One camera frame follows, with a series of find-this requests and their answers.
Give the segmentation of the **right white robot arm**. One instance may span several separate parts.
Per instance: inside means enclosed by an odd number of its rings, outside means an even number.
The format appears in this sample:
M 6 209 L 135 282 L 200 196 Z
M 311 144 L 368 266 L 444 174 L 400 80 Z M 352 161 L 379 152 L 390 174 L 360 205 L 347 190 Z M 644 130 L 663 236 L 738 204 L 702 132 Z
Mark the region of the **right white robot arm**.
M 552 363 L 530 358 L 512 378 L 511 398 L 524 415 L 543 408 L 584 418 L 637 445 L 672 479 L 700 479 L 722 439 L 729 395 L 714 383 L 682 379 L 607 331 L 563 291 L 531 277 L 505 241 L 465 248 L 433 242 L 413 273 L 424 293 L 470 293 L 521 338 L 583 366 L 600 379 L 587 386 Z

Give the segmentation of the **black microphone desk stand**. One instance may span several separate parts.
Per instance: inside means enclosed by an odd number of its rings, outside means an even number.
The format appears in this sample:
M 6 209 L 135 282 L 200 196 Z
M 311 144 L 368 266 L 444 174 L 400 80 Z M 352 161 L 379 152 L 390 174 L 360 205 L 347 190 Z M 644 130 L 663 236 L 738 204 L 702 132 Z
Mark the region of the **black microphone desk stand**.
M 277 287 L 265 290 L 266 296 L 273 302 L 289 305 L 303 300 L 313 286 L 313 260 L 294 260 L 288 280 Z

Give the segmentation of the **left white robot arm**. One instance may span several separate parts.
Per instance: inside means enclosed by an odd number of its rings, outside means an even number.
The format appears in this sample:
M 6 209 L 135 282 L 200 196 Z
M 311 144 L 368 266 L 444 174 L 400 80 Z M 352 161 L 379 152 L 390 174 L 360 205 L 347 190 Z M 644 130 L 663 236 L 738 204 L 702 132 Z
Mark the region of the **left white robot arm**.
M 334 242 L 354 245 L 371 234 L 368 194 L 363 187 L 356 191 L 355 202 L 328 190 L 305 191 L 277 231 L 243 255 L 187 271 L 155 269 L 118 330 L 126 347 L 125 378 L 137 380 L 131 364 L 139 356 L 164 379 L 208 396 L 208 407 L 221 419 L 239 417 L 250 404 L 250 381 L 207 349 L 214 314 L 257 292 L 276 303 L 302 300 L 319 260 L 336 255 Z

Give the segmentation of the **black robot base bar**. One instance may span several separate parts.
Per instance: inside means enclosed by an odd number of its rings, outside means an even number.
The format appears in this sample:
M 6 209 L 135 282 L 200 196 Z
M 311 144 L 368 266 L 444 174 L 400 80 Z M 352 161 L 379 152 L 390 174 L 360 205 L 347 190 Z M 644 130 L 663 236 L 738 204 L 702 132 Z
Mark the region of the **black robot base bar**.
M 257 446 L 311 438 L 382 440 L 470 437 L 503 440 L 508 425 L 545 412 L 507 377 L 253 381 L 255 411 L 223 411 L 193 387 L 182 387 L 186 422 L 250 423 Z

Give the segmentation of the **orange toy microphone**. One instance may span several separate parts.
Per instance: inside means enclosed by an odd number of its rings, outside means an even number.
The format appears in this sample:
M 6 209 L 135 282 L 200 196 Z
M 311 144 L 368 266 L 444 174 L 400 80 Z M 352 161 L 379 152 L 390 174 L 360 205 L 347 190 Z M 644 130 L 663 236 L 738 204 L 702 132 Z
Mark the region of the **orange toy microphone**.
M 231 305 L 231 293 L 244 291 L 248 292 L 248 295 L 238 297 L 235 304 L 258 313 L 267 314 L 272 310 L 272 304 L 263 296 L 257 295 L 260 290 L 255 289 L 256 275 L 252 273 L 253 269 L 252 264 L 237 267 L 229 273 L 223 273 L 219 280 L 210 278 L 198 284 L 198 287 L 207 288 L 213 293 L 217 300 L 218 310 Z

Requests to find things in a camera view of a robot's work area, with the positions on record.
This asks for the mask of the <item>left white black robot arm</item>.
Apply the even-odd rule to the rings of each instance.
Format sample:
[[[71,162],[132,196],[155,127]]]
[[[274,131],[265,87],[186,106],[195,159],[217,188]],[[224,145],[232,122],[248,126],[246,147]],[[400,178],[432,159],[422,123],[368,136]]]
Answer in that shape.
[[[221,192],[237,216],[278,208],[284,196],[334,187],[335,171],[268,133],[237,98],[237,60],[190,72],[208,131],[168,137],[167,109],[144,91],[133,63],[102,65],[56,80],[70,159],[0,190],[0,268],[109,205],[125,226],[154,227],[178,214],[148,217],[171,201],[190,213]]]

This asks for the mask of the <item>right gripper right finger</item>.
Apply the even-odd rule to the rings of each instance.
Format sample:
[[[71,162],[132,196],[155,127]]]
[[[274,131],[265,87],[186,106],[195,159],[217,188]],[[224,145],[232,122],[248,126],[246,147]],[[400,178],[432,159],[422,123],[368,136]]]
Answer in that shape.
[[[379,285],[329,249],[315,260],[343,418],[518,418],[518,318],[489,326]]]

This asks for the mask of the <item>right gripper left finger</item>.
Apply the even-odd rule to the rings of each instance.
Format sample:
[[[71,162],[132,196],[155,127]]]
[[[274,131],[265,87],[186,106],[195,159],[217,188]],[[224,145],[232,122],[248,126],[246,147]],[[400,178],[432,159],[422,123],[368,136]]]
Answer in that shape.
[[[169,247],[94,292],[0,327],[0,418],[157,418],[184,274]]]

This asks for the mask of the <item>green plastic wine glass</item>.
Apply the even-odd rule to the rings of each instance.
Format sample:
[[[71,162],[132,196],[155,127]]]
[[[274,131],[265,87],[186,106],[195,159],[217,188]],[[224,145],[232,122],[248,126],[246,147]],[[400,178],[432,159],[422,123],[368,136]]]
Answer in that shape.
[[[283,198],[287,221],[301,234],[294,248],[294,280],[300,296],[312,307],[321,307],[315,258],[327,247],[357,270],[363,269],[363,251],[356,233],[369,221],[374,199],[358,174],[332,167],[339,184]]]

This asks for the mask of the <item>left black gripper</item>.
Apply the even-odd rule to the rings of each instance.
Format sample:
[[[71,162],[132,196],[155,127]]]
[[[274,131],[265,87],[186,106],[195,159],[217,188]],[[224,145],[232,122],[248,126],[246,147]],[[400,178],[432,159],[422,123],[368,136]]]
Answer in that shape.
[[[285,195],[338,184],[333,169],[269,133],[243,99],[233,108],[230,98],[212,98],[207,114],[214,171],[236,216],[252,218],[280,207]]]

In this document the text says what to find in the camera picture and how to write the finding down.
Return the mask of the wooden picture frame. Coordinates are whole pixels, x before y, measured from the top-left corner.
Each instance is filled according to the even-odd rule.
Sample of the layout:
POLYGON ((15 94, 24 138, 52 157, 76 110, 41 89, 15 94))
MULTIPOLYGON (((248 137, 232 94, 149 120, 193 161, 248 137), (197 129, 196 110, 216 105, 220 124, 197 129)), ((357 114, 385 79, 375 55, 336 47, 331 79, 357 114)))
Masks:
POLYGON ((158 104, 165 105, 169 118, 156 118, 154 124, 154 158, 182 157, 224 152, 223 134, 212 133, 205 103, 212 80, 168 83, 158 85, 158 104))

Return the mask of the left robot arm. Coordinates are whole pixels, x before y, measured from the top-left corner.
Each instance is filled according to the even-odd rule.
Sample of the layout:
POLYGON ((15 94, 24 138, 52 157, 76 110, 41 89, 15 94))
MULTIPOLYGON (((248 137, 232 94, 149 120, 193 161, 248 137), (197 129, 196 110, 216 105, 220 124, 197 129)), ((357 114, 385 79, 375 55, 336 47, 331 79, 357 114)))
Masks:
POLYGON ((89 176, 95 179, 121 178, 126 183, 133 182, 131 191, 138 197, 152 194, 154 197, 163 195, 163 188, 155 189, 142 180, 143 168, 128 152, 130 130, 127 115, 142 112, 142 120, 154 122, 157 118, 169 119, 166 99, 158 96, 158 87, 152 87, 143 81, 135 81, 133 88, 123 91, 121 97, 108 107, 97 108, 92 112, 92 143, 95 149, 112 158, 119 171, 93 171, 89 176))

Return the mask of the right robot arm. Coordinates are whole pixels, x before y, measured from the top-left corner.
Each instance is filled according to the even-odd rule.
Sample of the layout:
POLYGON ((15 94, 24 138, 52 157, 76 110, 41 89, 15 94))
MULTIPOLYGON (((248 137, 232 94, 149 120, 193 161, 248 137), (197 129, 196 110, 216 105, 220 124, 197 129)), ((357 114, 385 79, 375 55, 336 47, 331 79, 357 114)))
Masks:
-*-*-
TASK STATEMENT:
Say how many lines in the records hold the string "Give", and say nothing else.

ANSWER SPACE:
5